- Problem statement: Lines with the word "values" in them are the ones to copy from the records.

- Data under study:
____
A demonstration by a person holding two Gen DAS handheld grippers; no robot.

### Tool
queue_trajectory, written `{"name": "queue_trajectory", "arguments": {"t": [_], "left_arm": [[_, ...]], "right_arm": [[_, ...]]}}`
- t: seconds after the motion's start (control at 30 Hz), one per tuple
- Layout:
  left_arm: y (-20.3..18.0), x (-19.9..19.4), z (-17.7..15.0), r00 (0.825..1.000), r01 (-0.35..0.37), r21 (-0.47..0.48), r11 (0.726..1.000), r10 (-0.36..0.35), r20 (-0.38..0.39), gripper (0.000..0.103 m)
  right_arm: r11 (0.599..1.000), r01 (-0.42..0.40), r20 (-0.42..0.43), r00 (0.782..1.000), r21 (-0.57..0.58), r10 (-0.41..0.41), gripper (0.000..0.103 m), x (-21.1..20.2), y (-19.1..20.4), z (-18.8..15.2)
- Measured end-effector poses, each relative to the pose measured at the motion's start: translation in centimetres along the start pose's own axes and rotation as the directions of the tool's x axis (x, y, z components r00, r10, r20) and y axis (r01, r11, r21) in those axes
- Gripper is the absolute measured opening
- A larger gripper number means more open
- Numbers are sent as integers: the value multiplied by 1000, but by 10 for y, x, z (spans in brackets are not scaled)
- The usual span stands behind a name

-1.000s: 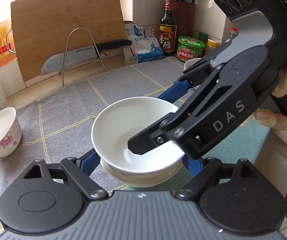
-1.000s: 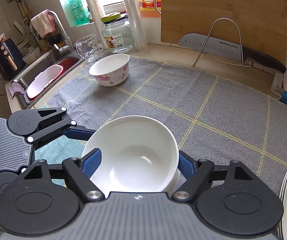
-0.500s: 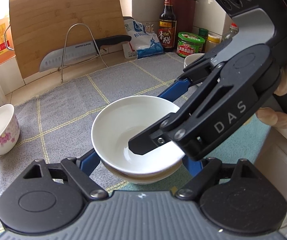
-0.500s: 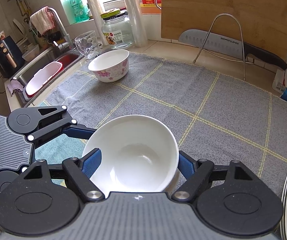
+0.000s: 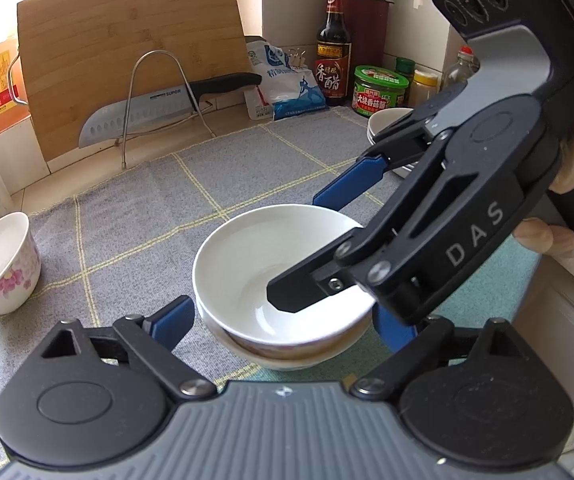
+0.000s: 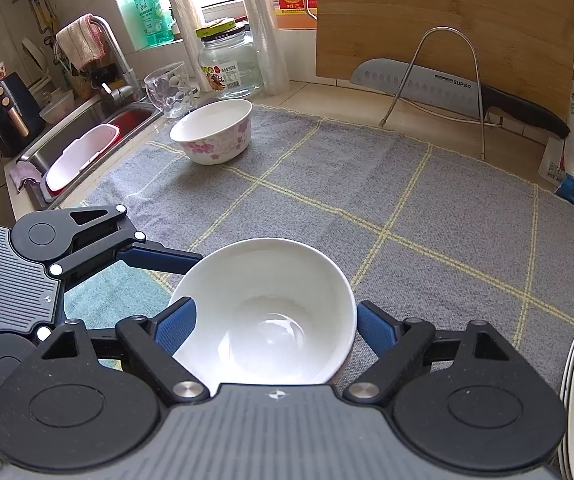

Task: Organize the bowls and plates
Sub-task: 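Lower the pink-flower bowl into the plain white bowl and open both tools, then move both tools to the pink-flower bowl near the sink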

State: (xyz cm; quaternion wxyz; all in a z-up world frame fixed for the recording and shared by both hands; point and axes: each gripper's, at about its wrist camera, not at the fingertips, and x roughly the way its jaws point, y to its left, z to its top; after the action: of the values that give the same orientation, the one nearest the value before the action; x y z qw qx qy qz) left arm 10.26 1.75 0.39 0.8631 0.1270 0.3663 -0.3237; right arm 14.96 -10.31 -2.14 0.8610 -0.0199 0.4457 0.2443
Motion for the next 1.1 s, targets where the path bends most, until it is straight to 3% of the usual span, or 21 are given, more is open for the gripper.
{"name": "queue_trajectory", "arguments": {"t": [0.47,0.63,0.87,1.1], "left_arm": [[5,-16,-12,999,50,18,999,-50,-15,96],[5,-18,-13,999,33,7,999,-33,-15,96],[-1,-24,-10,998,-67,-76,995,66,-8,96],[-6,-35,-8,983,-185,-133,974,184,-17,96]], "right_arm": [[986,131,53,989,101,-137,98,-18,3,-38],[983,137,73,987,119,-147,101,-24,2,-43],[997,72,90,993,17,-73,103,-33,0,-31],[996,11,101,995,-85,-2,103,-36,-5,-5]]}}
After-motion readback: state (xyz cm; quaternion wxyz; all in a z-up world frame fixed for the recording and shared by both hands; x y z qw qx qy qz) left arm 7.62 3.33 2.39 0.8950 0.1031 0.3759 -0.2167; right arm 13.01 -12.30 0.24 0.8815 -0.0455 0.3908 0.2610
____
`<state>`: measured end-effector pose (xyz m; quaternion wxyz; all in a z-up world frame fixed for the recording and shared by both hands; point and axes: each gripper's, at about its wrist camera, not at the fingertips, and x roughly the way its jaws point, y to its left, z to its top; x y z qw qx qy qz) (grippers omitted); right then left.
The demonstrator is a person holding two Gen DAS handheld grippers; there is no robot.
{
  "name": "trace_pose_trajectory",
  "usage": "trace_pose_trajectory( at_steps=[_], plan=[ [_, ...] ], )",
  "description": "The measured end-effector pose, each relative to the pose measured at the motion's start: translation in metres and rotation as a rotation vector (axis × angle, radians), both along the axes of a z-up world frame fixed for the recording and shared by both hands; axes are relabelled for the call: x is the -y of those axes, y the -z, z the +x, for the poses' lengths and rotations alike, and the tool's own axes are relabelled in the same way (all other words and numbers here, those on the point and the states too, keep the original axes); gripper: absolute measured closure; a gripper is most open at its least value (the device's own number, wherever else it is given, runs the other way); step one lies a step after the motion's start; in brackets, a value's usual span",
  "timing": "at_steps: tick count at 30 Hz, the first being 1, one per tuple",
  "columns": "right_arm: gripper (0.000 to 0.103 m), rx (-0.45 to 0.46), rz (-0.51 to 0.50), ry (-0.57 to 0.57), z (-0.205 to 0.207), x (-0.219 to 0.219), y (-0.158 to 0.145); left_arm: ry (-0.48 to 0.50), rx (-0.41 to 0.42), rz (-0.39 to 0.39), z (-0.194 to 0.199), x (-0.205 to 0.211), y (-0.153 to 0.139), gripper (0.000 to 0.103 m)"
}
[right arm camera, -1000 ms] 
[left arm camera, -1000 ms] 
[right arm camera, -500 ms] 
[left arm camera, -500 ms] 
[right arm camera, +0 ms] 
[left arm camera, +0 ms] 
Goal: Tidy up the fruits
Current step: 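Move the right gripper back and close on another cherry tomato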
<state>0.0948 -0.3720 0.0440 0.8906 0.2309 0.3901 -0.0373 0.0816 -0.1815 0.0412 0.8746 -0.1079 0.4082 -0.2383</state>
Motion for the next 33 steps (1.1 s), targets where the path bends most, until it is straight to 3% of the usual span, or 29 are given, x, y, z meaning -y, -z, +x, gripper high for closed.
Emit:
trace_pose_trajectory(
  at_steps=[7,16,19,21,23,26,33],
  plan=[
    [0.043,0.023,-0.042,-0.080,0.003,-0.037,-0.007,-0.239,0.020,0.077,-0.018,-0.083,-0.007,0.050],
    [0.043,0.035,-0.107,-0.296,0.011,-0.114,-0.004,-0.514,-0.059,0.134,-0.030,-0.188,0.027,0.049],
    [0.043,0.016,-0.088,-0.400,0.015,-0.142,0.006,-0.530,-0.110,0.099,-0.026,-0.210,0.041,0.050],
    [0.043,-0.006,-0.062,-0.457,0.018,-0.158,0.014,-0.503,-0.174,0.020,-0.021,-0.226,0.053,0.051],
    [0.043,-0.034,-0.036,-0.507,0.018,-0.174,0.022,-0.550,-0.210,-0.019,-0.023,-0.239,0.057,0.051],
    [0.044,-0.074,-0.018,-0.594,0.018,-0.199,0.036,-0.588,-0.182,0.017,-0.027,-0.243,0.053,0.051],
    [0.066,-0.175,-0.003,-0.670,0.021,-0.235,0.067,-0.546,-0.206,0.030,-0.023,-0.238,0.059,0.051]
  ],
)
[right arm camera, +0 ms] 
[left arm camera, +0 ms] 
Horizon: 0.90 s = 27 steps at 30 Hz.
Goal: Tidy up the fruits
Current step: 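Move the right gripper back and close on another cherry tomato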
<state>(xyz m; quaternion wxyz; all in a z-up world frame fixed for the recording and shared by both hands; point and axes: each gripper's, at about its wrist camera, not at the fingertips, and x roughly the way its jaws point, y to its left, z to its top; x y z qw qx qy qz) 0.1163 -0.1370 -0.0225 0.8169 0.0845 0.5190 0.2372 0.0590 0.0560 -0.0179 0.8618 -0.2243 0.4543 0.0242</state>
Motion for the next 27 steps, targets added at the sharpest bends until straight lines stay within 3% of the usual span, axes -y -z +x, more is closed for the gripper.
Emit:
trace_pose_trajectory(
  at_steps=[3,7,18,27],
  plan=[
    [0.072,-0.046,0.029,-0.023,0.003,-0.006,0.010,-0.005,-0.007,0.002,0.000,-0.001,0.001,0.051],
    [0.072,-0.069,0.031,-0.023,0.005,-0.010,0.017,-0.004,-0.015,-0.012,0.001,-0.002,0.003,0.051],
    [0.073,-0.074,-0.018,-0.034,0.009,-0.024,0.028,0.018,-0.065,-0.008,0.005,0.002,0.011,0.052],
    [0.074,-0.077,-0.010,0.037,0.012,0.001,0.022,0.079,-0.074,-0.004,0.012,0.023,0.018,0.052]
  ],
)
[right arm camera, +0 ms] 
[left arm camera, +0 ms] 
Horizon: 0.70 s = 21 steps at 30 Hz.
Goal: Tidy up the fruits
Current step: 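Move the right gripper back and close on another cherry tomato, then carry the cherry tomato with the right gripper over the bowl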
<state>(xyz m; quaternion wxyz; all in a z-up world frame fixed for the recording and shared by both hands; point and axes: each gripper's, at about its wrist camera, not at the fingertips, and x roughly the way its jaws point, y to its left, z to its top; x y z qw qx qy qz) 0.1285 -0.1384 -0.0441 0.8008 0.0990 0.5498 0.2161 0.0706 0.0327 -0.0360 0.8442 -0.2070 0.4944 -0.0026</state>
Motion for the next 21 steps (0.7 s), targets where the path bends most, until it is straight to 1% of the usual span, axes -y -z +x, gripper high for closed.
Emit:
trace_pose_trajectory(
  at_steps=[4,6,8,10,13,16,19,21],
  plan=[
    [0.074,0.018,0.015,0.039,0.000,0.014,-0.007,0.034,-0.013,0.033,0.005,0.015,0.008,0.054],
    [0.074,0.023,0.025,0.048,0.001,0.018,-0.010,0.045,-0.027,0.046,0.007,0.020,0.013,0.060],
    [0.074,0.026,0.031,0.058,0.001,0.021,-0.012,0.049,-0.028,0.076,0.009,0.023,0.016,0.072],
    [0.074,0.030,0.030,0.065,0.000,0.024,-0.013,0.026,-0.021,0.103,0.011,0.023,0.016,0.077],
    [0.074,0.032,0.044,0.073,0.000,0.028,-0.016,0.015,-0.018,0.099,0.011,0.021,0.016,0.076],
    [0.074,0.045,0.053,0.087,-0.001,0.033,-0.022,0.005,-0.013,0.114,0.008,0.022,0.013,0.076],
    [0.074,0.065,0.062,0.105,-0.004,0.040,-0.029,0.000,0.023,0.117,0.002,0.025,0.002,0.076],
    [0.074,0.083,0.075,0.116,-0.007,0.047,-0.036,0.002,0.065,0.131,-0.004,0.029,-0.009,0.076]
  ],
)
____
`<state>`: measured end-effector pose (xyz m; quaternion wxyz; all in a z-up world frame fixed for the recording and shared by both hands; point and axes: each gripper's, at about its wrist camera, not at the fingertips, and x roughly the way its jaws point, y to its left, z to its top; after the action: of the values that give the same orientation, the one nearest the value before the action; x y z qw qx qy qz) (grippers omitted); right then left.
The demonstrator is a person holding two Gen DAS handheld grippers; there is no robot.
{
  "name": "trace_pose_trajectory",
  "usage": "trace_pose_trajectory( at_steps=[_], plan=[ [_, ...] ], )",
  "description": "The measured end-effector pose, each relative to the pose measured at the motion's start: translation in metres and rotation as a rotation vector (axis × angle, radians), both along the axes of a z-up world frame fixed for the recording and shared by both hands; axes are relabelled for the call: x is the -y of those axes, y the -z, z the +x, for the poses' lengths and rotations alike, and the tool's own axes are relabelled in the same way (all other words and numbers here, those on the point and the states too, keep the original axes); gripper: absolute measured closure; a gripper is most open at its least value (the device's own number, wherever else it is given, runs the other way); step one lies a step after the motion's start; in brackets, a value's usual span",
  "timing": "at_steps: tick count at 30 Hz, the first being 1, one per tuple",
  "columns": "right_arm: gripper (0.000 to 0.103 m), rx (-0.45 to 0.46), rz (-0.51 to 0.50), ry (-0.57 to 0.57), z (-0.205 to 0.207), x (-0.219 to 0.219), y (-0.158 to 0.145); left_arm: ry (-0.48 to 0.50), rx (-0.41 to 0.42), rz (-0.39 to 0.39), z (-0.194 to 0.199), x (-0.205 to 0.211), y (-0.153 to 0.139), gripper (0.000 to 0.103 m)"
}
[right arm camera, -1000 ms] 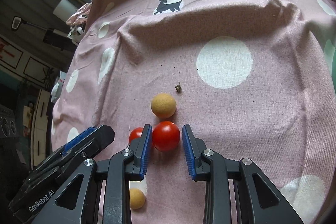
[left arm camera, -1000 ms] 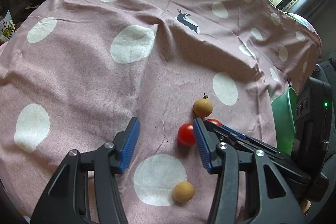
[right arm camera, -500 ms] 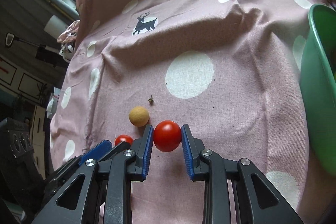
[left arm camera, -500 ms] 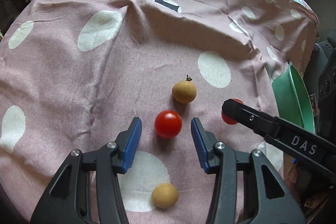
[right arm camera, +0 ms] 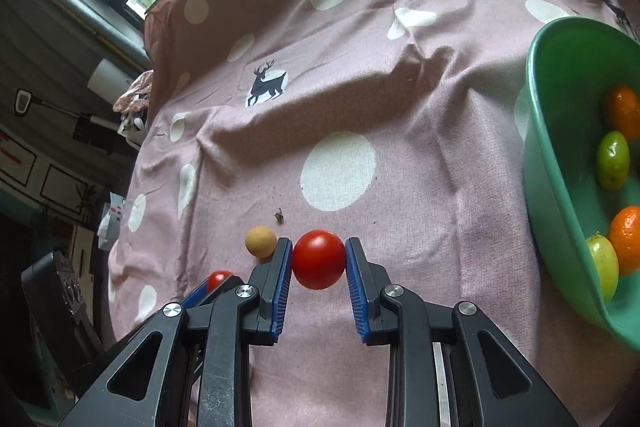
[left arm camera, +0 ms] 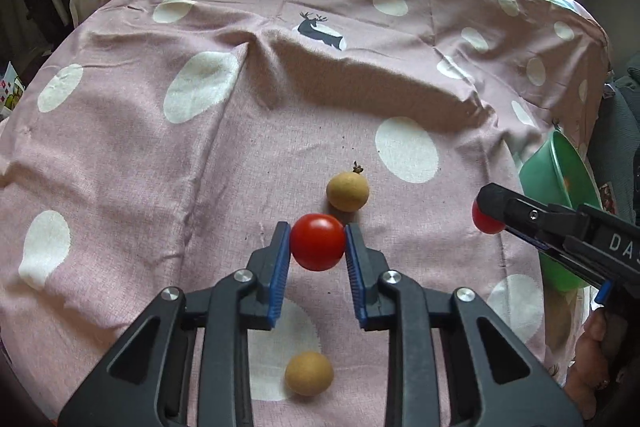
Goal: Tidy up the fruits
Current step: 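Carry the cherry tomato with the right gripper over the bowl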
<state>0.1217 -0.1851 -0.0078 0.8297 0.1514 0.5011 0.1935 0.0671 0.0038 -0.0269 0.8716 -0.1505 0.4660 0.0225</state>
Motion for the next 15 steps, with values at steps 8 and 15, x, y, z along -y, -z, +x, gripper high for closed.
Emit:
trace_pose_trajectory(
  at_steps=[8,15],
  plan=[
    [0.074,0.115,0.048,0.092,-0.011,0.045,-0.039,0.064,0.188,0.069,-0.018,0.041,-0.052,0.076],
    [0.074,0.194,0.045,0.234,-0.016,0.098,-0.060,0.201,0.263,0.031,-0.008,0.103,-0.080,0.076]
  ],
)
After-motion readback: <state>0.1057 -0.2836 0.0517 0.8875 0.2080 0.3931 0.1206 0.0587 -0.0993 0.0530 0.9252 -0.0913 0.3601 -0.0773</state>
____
- Solution for this exercise:
State: (xyz cm; quaternion wxyz; all in a z-up world frame fixed for the recording and shared by both hands; point and axes: each gripper's, at about its wrist camera, not at the fingertips, and x roughly the way its jaws point, y to its left, z to its top; after the action: of the values that give the same orientation, the one nearest the value before the action; x y z qw qx qy qz) left arm 10.26 1.75 0.39 0.8631 0.1270 0.3663 -0.3237; right arm 14.96 -10.31 -2.14 0.8610 -0.0199 0.4457 0.2443
`<state>`: measured end-effector pose (xyz m; quaternion wxyz; all in a z-up world frame fixed for the recording and shared by both hands; point and axes: each gripper's, at about its wrist camera, not at the fingertips, and x roughly the way its jaws point, y to its left, z to its top; after the action: of the values that give the same orientation, the one nearest the value before the action; x y z qw qx qy qz) (grippers omitted); right then left.
Motion for the next 15 steps, with values at steps 8 and 15, x, y, z along -y, -z, +x, gripper high for closed.

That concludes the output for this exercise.